Zwei große Europäer, der frühere französische Staatspräsident Valéry Giscard d'Estaing und der damalige deutsche Bundeskanzler Helmut Schmidt, entwickelten in den Siebzigerjahren des vorigen Jahrhunderts einen an sich überzeugenden Plan.
Angesichts der ungebrochen nationalistischen Tendenzen und der Unmöglichkeit, die europäische Integration konsequent und zügig voranzutreiben, begaben sie sich auf die Suche nach einer Lösung des Problems. Und diese glaubten sie in einer gemeinsamen Währung gefunden zu haben.
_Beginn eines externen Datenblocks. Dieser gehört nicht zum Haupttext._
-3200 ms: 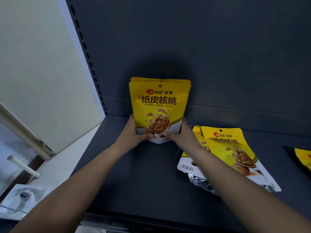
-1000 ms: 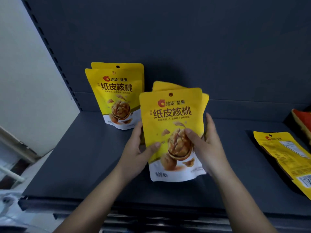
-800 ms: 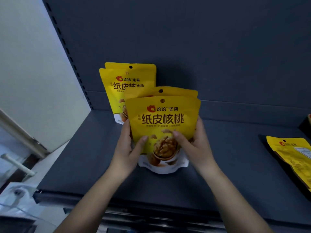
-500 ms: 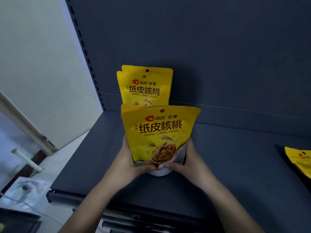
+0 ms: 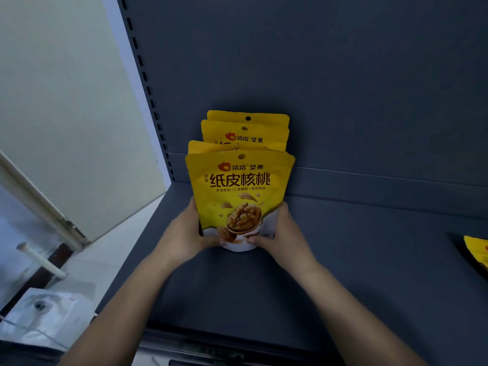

Die Überlegung lautete in etwa: Eine gemeinsame Währung ist ohne gemeinsame Wirtschaftspolitik nicht haltbar. Wenn also der Euro, der damals noch unter der Bezeichnung Ecu geplant war, einmal eingeführt ist, werden die Regierungen zusammenrücken müssen.
Als Erstes werde ein europäischer Finanzminister notwendig sein: Die nationalen Staatshaushalte könnten nicht bestehen bleiben, erforderlich wäre ein Budget für die gesamte EU, die einzelnen Länder bekämen jeweils einen Rahmen, ein Tortenstück zugewiesen. Es gäbe einen europäischen Finanzausgleich wie er etwa in Österreich zwischen Bund, Ländern und Gemeinden besteht.
Ist einmal ein europäischer Finanzminister installiert, dürfte wohl eine europäische Regierung bald folgen.
In den eineinhalb Jahrzehnten der Geschichte des Euro ist das Konzept nicht aufgegangen. Von einer Förderung der Integration ist nicht die Rede. Und der Umgang mit der Griechenland-Krise in den vergangenen Tagen zeigt, dass der kluge Plan möglicherweise sogar zur Sprengung der EU führt.
Allerdings meinten Giscard und Schmidt, aber auch der spätere Kommissionspräsident Jacques Delors, dass der Plan nur aufgehen könne, wenn der Euro in einer Krise die Schwächen der EU in dramatischer Weise demonstriert.
Krasser als in den vergangenen Tagen kann die Krise der EU nicht demonstriert werden. Hilflos hetzten zahllose Spitzenpolitiker tagelang quer durch Europa, um letztlich zu akzeptieren, dass Deutschland auf einer Absurdität besteht: Das seit 2010 angewandte, erfolglose Medikament der Austerität soll nun Griechenland und möglichst ganz Europa mit noch höherer Dosis verabreicht werden.
Ein Europa unter deutscher Diktatur hat keine Zukunft. Also stellt sich die Frage, ob nun ein Europa geschaffen wird, das diesen Namen verdient, oder das Projekt EU begraben wird. Noch gibt es eine Chance, dass der kluge Plan aufgeht. So manchem Politiker dämmerte in diesen Tagen, dass die EU nur in einer neuen Gestalt Zukunft hat.